Melbourne, Vic.  Photo credit: Emily Fitzgerald/Tourism Victoria

Melbourne & Surrounds

Harbour Bridges and Opera Houses? Pah. Not for Melbourne the attention grabbing landmarks. This is a city of understated, laid-back sophistication and culture. It may not have the sights to wow you, but it has a vibe and atmosphere that can’t help but get under your skin.

 

 

It doesn’t even seem to be trying too hard. Melbourne doesn’t have centuries of history (it was founded in 1835). Its weather is famously unpredictable and its attractions are distinctly modest in scale.

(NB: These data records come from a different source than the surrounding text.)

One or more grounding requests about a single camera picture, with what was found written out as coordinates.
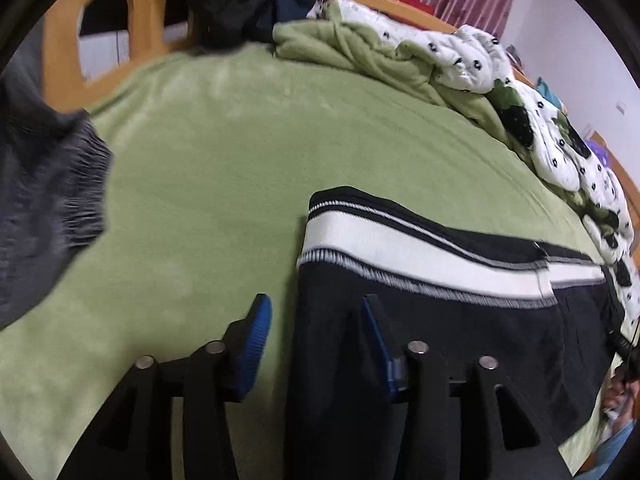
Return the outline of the grey denim pants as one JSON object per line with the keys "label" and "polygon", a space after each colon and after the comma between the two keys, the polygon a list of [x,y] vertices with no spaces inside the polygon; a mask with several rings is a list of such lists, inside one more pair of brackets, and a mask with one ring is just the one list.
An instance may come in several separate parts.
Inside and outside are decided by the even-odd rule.
{"label": "grey denim pants", "polygon": [[1,75],[1,325],[38,306],[105,229],[112,153],[86,110],[44,102],[43,24]]}

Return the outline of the white floral quilt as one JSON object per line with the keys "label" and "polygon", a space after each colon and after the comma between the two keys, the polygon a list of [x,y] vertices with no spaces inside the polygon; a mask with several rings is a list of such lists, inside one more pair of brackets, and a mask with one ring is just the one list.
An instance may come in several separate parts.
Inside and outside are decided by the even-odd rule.
{"label": "white floral quilt", "polygon": [[308,15],[359,26],[375,46],[393,54],[407,52],[431,66],[441,86],[487,98],[506,132],[529,154],[536,175],[577,200],[582,224],[615,275],[630,322],[638,323],[634,227],[623,185],[562,110],[515,77],[498,38],[470,25],[436,32],[404,24],[352,0],[320,0]]}

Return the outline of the black pants white stripe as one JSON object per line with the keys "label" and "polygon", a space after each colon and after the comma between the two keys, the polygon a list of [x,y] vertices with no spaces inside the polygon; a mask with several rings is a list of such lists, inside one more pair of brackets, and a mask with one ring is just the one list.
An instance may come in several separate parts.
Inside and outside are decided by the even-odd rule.
{"label": "black pants white stripe", "polygon": [[311,196],[297,269],[289,479],[397,479],[405,410],[376,385],[363,296],[453,378],[493,356],[558,451],[590,419],[624,316],[608,272],[580,252],[450,229],[356,188]]}

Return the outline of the purple object on bed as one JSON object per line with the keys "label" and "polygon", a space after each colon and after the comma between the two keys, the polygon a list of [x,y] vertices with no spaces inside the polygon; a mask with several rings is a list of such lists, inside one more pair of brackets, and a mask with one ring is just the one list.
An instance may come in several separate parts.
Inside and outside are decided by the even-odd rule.
{"label": "purple object on bed", "polygon": [[610,158],[608,157],[608,150],[605,146],[592,139],[587,139],[586,144],[593,154],[597,156],[598,161],[603,167],[610,166]]}

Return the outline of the green fleece bed blanket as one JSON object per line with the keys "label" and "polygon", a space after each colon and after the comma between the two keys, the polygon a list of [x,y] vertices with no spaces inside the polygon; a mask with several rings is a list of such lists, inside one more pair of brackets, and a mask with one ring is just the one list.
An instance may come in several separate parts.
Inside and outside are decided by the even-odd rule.
{"label": "green fleece bed blanket", "polygon": [[36,479],[58,475],[135,358],[187,356],[258,292],[272,329],[229,418],[241,476],[280,477],[295,263],[319,190],[597,255],[578,215],[462,115],[262,44],[166,56],[91,118],[113,154],[105,232],[1,334],[1,430]]}

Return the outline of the teal pillow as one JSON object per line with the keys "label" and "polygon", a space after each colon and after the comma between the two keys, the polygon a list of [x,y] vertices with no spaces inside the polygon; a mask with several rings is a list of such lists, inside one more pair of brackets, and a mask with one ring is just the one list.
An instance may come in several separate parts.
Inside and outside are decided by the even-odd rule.
{"label": "teal pillow", "polygon": [[536,82],[536,90],[537,92],[545,98],[548,102],[553,104],[558,110],[562,113],[567,114],[568,109],[565,104],[560,100],[560,98],[550,89],[547,81],[544,78],[539,77]]}

Yet for all that, Melbourne is consistently featured in the lists of top places to live. Perhaps it’s a result of the hugely appealing mix of cultures here. Contemporary architecture sits happily (and considerately) with the Victorian. And in the same way, Italian, eastern European, and south-east Asian cultures combine to create a pleasingly international, yet unquestionably Melburnian mix. We love it.

Things to do in Melbourne

Trams
A real contributor to the character of the city, Melbourne’s trams have been trundling around since 1885. Use the City Circle trams to get around the centre and they won’t cost you a penny.

If you’re an aficionado, book dinner in the Colonial Tramcar Restaurant and enjoy dinner while travelling through Melbourne and its suburbs.

Royal Botanic Gardens
Clipped and manicured to perfection, the gardens sit on the banks of the Yarra River like a floral supermodel. They’re a delight to explore, and host the Moonlight Cinema and theatre performances in summer.

Old Melbourne Gaol
While the displays aren’t for the squeamish, they are gruesomely gripping. See Ned Kelly’s death mask and the beam from which he hanged, and discover the unsettling stories of the prisoners who were held here. The displays of punishment devices will make your hair stand on end.

Crown Casino
Unwind. Let your hair down. And, if you’re anything like us, leave with a considerably lighter wallet.

Federation Square
Fed Square (as those in the know call it) isn’t so much something to do as somewhere to be. Nestled between the CBD and the Yarra, it’s the city’s meeting point, and a prime spot to mix coffee and people-watching amid the quirky and contemporary design.

Neighbours tour
Scott and Charlene may have moved on (wonder what happened to those two?) but Ramsay Street – or Pin Oak Court as the people who actually live here call it – still has a place in the hearts of Melbourne, and Brits of a certain age. The Official Neighbours Tour is the only licensed one and is approved by the residents whose street and homes (the exteriors, at least) star in the show.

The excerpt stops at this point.